According to Atlanta Journal-Constitution, Vicki Cox Edmondson said she was fired from the all-male Atlanta school in July 2018 for academic misconduct. She says she was let go after three students and a few administrators claimed she was too harsh of a grader. Her lawsuit says the people involved are members of Alpha Phi Alpha Inc., the country’s first Black ‘Intercollegiate’ Greek-lettered fraternity. Edmondson argues that officials bow to the pressure of students and administrators in the fraternity.
“Morehouse’s leadership concedes to the demands and complaints of male students, male alumni, male faculty, male upper level administrators, and members of the all-male Alpha Phi Alpha fraternity,” the complaint reads.
The college didn’t make a comment about the lawsuit, saying it doesn’t talk about pending litigation.

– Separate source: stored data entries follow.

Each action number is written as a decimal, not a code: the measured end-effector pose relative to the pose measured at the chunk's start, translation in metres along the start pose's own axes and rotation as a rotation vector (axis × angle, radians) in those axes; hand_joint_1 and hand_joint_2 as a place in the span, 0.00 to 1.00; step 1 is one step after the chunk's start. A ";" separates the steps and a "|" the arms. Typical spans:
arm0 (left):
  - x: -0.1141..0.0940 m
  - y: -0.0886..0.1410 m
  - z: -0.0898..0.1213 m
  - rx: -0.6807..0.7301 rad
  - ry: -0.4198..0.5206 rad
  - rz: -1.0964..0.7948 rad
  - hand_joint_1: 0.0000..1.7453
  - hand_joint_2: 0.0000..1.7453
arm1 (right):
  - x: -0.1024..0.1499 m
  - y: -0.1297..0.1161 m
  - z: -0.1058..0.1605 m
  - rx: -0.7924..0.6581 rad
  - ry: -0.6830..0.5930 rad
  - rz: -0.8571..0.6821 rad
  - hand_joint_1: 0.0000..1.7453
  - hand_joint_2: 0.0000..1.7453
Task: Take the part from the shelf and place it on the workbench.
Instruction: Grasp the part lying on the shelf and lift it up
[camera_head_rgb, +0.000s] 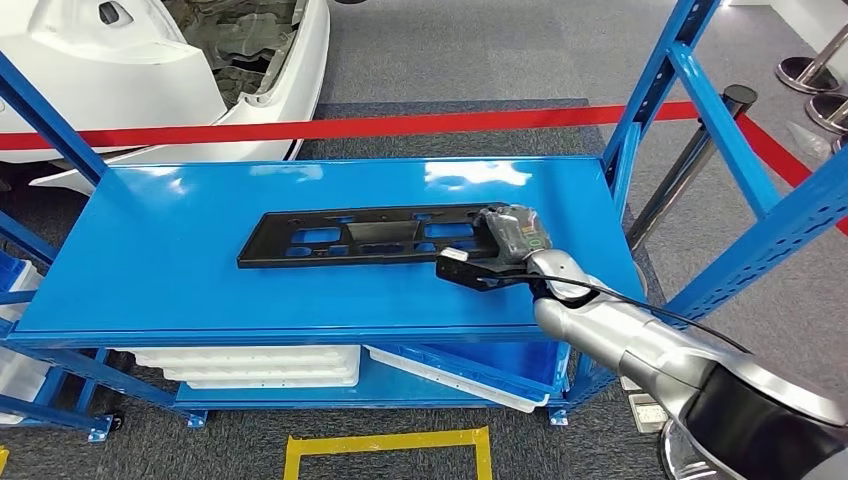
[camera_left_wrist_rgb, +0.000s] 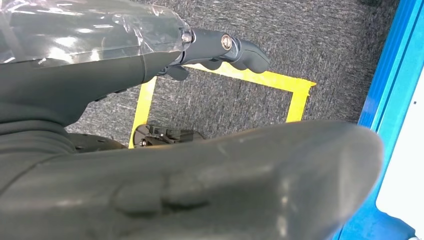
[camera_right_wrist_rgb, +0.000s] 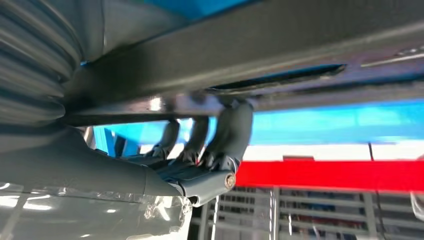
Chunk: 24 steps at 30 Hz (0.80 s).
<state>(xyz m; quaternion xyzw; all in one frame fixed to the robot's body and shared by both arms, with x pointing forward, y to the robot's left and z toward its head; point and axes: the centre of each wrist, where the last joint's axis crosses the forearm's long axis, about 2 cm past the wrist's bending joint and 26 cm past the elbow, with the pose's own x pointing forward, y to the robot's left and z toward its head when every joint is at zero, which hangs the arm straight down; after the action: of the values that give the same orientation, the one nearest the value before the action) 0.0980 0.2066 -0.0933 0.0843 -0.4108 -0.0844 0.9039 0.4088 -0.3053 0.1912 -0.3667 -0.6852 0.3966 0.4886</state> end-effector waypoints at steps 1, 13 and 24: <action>0.000 0.000 0.000 0.001 0.000 0.000 0.00 0.00 | 0.000 -0.001 -0.001 -0.007 -0.003 0.002 1.00 1.00; 0.000 0.000 0.000 0.011 0.000 -0.007 0.00 0.00 | 0.002 -0.006 -0.007 -0.031 -0.033 0.004 1.00 1.00; -0.001 0.000 0.000 0.011 0.002 -0.008 0.00 0.00 | 0.004 -0.006 -0.007 -0.032 -0.042 0.022 1.00 1.00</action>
<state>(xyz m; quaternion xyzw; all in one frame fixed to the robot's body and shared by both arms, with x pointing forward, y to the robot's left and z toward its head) 0.0973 0.2069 -0.0933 0.0910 -0.4101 -0.0855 0.9034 0.4139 -0.3029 0.2000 -0.3736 -0.6975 0.3985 0.4639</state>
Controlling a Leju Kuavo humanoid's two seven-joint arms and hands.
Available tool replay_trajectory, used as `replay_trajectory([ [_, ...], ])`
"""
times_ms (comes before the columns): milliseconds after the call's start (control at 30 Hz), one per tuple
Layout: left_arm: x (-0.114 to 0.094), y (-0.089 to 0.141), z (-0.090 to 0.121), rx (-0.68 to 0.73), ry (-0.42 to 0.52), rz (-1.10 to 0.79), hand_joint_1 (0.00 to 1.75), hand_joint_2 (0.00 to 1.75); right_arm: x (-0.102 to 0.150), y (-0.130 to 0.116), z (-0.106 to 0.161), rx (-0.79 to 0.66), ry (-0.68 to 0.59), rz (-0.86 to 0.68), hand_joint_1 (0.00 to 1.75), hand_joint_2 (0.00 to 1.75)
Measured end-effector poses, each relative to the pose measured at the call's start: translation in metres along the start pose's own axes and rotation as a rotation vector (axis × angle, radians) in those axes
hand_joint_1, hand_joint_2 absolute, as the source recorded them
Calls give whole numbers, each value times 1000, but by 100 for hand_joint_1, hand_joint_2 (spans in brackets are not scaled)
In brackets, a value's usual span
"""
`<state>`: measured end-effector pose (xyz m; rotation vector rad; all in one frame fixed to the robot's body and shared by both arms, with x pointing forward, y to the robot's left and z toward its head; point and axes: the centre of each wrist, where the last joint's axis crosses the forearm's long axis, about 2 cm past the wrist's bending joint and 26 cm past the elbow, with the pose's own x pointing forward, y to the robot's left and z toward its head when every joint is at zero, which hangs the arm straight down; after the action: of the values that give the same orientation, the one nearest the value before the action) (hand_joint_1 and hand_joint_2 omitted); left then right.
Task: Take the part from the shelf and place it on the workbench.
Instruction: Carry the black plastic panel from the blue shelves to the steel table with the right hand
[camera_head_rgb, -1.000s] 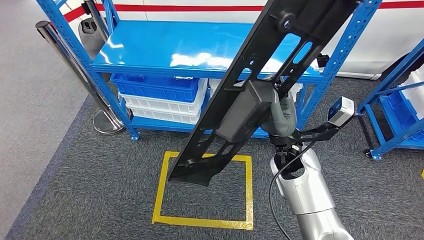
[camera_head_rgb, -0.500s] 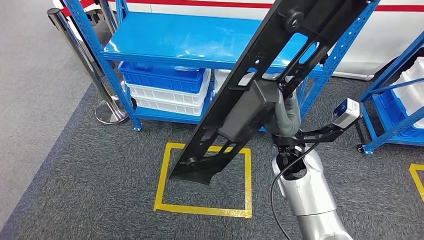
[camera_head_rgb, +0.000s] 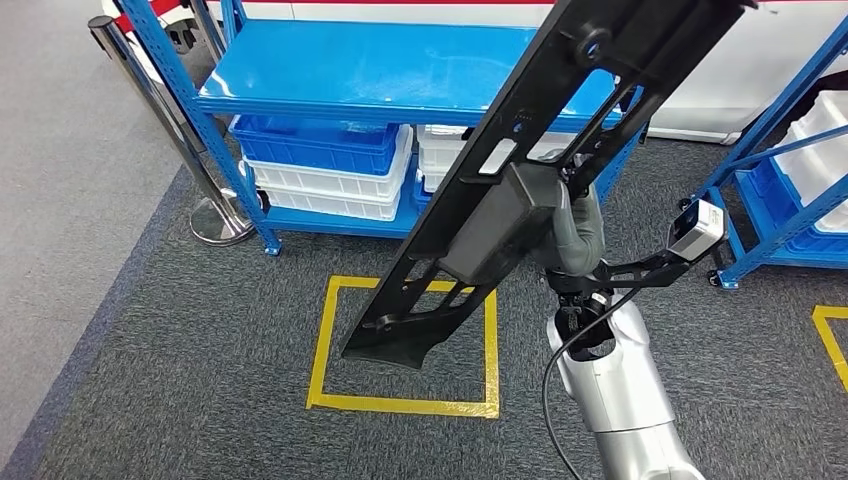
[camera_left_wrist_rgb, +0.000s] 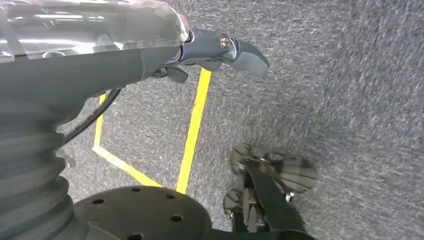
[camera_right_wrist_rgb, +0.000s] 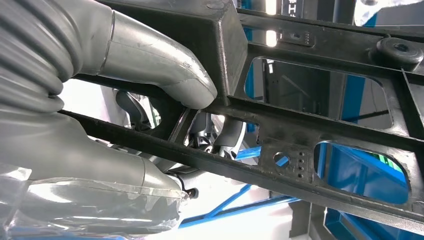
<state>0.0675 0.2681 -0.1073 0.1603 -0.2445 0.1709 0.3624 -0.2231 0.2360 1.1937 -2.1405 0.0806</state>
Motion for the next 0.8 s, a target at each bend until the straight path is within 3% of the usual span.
replay_trajectory([
  [800,-1,-1,0,8,-4,-2,0,175,7,-2,17,-11,-33,4,175,175],
])
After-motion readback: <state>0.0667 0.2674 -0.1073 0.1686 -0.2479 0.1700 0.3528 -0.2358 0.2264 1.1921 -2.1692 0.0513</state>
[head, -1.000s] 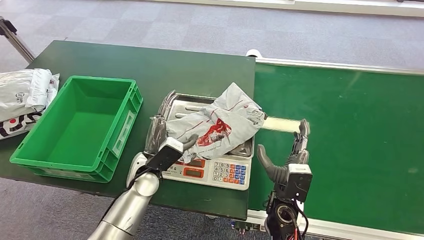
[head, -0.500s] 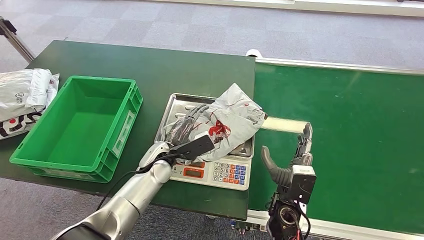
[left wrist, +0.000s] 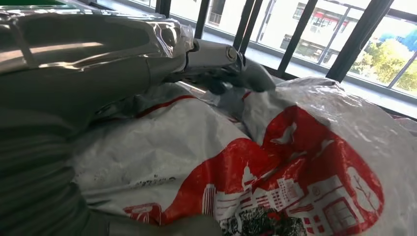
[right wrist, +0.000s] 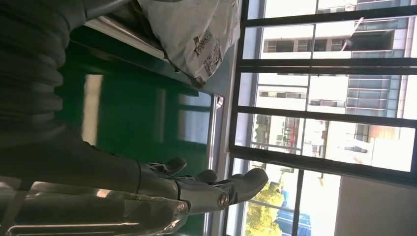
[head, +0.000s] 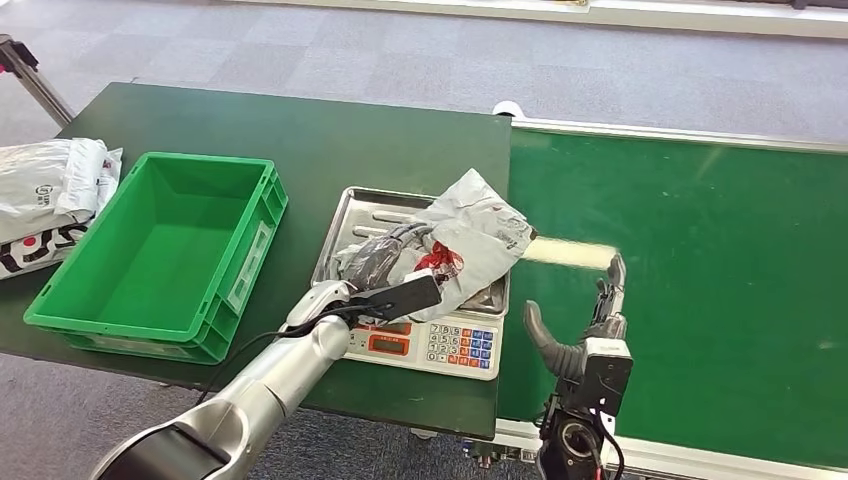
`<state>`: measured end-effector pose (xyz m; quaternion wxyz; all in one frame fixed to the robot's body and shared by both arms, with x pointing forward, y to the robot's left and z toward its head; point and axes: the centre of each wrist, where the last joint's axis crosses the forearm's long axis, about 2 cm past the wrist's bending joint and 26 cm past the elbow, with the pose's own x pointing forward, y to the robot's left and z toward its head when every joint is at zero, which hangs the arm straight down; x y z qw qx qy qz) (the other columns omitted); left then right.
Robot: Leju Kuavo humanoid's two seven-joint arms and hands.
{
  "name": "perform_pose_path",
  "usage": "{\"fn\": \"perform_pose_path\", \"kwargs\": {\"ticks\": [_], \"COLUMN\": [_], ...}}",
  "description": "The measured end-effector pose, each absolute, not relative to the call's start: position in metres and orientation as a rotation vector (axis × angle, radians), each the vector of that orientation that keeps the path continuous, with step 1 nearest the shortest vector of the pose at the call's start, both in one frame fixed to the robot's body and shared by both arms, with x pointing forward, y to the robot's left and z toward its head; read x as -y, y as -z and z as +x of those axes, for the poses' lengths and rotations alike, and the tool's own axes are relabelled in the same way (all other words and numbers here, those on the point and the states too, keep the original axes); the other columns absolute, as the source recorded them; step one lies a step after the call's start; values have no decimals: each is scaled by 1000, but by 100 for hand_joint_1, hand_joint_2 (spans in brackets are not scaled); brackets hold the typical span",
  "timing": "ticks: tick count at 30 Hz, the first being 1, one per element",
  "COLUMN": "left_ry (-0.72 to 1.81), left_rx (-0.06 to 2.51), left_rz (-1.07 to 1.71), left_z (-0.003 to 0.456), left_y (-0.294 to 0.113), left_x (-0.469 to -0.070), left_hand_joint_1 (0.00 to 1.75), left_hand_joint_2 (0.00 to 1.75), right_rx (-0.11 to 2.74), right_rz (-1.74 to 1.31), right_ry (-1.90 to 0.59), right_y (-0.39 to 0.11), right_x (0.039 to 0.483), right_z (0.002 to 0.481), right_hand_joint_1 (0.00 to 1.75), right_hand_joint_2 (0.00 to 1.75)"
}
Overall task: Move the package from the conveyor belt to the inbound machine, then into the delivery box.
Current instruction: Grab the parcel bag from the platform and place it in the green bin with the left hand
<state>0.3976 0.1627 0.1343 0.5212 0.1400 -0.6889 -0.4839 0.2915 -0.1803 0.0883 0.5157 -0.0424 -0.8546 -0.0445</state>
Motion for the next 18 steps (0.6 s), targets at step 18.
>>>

The lawsuit was filed in federal court last week.
It further complained that Morehouse “has a strongly disparate number of male (versus female) faculty members and upper administrative leaders.” Morehouse’s 158 faculty members were 38% women during the 2018-2019 school year, according to a document on the school’s website. A gender breakdown of administrators wasn’t listed.
Edmondson was hired by the college in 2010 and she became a tenured professor in 2013. In 2015 she was appointed as the Associate Provost for Student Success.
According to her lawsuit, Edmondson says her troubles began in November 2016 when she complained to administrators that a colleague didn’t have the appropriate credentials to teach business. When August 2017 came around, Edmondson said she was copied on an email directing faculty to prevent her from discussing the colleague’s credentials.
That same semester, she said two students in her class brought up concerns about their grades. In March 2018, Morehouse began investigating her grading process. This was two months after Edmondson said Alpha Phi Alpha, which the students were apart of, pledged $2.5 million in scholarships to the college. When July came around, Edmondson was fired and replaced with a male professor who was less qualified, the lawsuit says.
Edmondson currently teaches at Tuskegee University. With her lawsuit, she’s seeking money for attorney fees, increased travel costs for her commute from her Fulton County home to Tuskegee, and other expenses.
CORRECTION: 11:45 a.m. ET, May 14 — An earlier version of this article incorrectly described Alpha Phi Alpha Inc. as the country’s oldest Black fraternity. This article has been updated to reflect this correction.